In [58]:
from pathlib import Path
import numpy as np
import pandas as pd

import matplotlib.pyplot as plt

%matplotlib notebook

Path.ls = lambda x: [o for o in x.iterdir()]

In [2]:
data_dirname = Path('../data/raw/')
processed_dirname = Path('../data/processed')
processed_dirname.mkdir(exist_ok=True, parents=True)

In [3]:
def print_df_stats(df: pd.DataFrame):
    """
    Print some basic info about the dataframe.
    """
    count = df.shape[0]  # n rows
    n_latex_equations = df['latex'].apply(len)
    n_latex_equations = n_latex_equations.sum()  # count the total number of latex equations
    print(f'{count} rows from with {n_latex_equations} latex equations.')

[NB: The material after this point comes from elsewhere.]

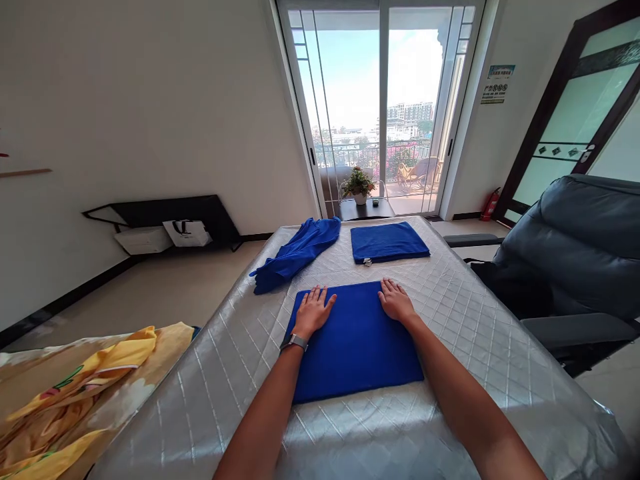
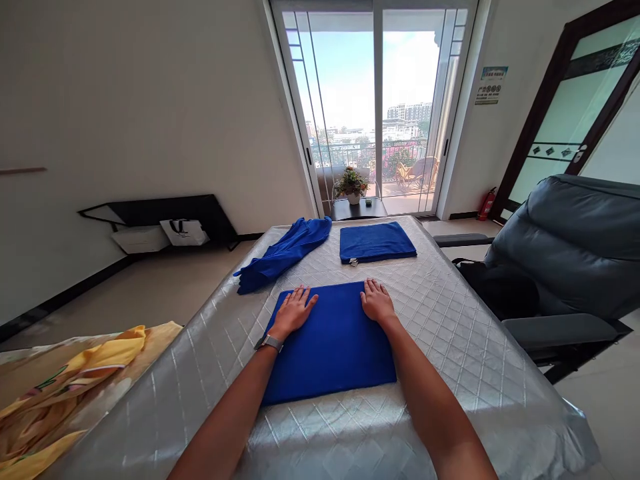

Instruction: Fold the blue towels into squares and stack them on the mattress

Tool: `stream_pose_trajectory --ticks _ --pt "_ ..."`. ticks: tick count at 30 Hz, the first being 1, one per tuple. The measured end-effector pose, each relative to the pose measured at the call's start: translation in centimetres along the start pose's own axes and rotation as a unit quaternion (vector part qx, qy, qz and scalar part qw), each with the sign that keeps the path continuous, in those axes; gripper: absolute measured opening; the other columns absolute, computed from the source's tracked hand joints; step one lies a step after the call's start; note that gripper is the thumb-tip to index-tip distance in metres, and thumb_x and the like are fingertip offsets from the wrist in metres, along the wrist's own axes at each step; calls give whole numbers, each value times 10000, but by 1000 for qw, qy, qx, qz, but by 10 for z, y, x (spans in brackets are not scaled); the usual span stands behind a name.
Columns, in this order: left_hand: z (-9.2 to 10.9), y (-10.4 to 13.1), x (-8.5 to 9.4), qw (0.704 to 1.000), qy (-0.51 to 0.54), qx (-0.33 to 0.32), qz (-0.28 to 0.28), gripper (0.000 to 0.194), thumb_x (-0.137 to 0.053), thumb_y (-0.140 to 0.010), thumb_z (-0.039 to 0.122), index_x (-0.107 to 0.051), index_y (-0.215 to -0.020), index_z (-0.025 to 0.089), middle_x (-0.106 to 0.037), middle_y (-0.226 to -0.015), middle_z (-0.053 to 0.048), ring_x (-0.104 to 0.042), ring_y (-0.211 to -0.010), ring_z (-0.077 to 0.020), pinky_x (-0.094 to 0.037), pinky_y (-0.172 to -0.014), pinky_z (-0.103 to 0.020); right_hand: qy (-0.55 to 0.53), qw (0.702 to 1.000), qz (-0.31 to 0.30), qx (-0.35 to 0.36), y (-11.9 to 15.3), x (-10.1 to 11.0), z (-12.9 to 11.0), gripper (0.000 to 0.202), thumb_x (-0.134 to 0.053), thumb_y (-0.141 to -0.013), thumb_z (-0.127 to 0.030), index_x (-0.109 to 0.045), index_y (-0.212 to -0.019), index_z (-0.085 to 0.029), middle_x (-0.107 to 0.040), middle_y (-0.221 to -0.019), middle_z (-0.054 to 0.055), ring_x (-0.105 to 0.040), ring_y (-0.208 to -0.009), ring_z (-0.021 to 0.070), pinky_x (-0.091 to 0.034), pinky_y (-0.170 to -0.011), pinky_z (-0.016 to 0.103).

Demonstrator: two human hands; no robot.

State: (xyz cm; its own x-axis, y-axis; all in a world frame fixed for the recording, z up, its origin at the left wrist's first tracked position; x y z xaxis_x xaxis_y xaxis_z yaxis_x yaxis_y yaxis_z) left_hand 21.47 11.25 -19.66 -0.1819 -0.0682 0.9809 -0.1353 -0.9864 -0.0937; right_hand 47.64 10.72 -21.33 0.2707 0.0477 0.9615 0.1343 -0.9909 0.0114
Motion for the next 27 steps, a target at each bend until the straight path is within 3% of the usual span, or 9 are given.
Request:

def combine_data_from_sources(file_type: str):
    """
    Find all of the .csv files in the data directory and combine them all together into a large dataframe.
    Assign a new column which tells me which forum each row came from, i.e. math, astronomy, etc.
    Assign a new column which tells me what kind of text this is, i.e. Post, Comment, etc.
    Useful when working with more than one stack exchange forum.
    """
    assert file_type in ('Posts', 'Comments')
    df_chunks = []
    for data_dir in data_dirname.rglob('*.com'):
        for json_filename in data_dir.rglob(f'{file_type}.json'):
            file_type = json_filename.with_suffix('').name  # Posts, Comments, etc.
            df = pd.read_json(json_filename)
            df['source'] = data_dir.name
            df['type'] = file_type
            print(json_filename)
            print_df_stats(df)
            df_chunks.append(df)
            save_dirname = processed_dirname/data_dir.name
            save_dirname.mkdir(exist_ok=True, parents=True)
            df.to_json(save_dirname/json_filename.name)
    df = pd.concat(df_chunks, axis=0, sort=False, ignore_index=True)
    return df

In [5]:
file_type = 'Posts'
posts = combine_data_from_sources(file_type)
posts.to_csv(processed_dirname/'Posts.csv')

../data/raw/physics.stackexchange.com/Posts.json
345199 rows from with 1339195 latex equations.
../data/raw/chemistry.stackexchange.com/Posts.json
66387 rows from with 198968 latex equations.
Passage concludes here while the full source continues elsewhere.